L I V E – R E P O R T
Articolo di Daniela Pontello, immagini sonore © Natascia Caronte
Il trionfo della vita in note: Giovanni Allevi incanta Villa Arconati tra musica, resilienza e speranza
C’è un momento preciso, durante il concerto di Giovanni Allevi a Villa Arconati, in cui la musica ha smesso di essere semplice esecuzione ed è diventata confessione. Davanti alla maestosa facciata della Versailles milanese, il compositore marchigiano è salito sul palco con la sua iconica chioma riccia e quel sorriso timido, accolto dall’abbraccio caldissimo di un pubblico che lo attendeva per celebrare non solo la sua musica, ma anche la sua straordinaria forza d’animo. Il concerto si è rivelato un vero e proprio viaggio autobiografico in note. Accanto ad Allevi, in diversi momenti della serata, i musicisti degli Archi dell’Orchestra Sinfonica Italiana hanno ricamato texture sonore di straordinaria eleganza, amplificando l’impatto emotivo di una scaletta tesa tra luci, ombre e rinascite.

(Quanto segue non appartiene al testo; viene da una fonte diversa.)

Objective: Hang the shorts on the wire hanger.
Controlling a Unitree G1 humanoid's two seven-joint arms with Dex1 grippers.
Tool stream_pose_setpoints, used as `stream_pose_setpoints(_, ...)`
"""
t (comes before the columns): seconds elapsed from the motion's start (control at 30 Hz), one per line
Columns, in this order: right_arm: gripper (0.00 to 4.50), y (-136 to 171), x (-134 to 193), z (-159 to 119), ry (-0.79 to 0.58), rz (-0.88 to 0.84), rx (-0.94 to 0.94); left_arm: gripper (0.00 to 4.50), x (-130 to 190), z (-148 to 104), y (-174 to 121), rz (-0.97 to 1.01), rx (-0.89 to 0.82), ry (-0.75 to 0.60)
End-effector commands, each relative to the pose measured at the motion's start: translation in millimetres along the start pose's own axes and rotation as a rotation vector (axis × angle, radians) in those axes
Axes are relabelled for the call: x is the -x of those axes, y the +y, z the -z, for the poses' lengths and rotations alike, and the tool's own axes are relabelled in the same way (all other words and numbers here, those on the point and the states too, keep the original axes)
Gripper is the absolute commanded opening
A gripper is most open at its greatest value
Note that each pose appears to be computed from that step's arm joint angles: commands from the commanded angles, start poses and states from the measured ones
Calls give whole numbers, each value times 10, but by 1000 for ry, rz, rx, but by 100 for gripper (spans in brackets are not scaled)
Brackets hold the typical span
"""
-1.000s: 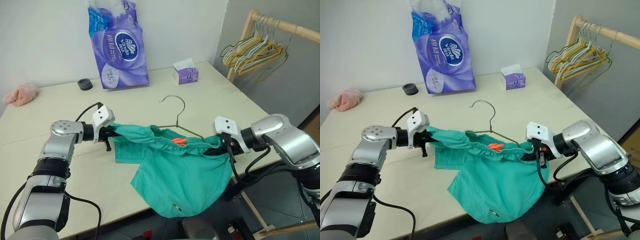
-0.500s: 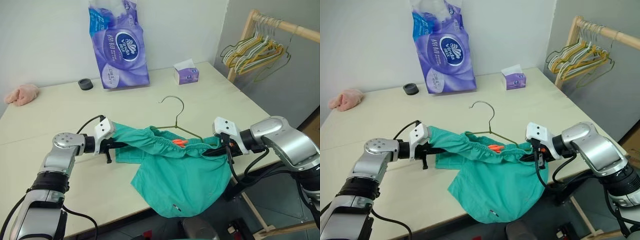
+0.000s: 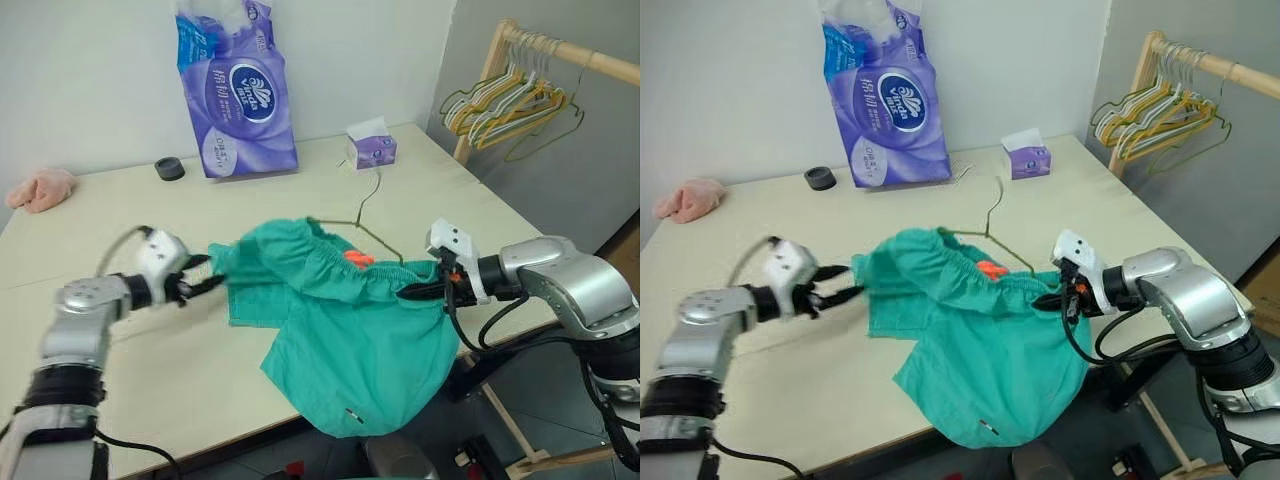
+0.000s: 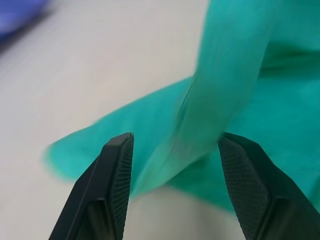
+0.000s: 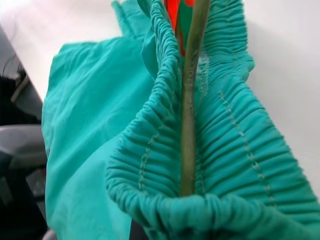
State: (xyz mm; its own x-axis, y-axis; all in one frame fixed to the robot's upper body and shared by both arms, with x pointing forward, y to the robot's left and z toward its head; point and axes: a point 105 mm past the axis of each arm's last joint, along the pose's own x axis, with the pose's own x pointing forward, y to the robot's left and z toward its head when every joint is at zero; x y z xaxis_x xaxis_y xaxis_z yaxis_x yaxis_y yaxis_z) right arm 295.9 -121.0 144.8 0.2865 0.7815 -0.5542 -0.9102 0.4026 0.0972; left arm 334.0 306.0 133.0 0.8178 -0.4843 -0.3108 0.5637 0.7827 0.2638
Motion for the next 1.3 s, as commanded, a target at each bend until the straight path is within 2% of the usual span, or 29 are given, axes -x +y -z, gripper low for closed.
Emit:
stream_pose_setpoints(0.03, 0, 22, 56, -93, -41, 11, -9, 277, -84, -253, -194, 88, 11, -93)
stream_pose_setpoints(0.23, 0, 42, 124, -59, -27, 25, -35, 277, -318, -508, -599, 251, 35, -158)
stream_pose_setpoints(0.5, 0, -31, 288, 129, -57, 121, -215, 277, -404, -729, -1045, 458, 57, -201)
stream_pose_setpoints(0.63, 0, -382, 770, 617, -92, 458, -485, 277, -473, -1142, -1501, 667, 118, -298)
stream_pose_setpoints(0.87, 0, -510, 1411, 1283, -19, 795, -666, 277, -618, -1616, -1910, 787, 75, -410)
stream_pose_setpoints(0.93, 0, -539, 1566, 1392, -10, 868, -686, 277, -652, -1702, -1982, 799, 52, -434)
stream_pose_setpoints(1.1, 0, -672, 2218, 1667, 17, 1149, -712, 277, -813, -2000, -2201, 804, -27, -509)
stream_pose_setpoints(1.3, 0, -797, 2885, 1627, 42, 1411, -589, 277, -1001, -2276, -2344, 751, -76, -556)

Ogni brano eseguito è stato introdotto dall’artista come un frammento del suo vissuto, trasformando la corte della Villa in un tempio di condivisione. Ha aperto la serata Aria, un respiro profondo. Un invito a liberarsi dai pesi quotidiani per connettersi con la bellezza della natura circostante. È seguita No More Tears descritto come il manifesto della sua disperazione, ma soprattutto della sua immensa grinta: un ruggito al pianoforte per non darla vinta alle avversità e al dolore. Con Vita, dammi un altro bacio (Kiss me again) ha dichiarato amore struggente alla vita, una richiesta quasi fanciullesca di poter stringere ancora a sé la bellezza del mondo. Qui Danza ha evocato una leggerezza aerea, Go with the Flow è stata l’invito ad abbandonare le resistenze e assecondare il flusso degli eventi. Creazione artistica con L’Idea e l’evocazione di una guida invisibile che ci protegge nei momenti bui in My Angel. Tomorrow & Our Future: Due sguardi proiettati in avanti. Tomorrow ha portato con sé l’attesa per ciò che sarà, mentre Our Future, arricchita dal calore degli archi, è risuonato come un inno collettivo colmo di speranza.

Sono seguite Sunrise & Symphony of Life che ha celebrato la forza dell’esistenza in tutta la sua complessità. Come sei veramente, il suo successo più celebre è stato un invito a spogliarsi delle maschere per mostrarsi nella propria autentica verità. Back to Life ha detto tutto. Il ritorno alla vita, alla musica, al palco dopo la tempesta. Un’esecuzione liberatoria che ha toccato le corde più profonde degli spettatori. Prendimi in finale.
Allevi ha salutato i suoi spettatori lasciando un senso di profonda gratitudine. È stata la testimonianza di come l’arte e la musica possano diventare lo scudo più forte contro ogni tempesta.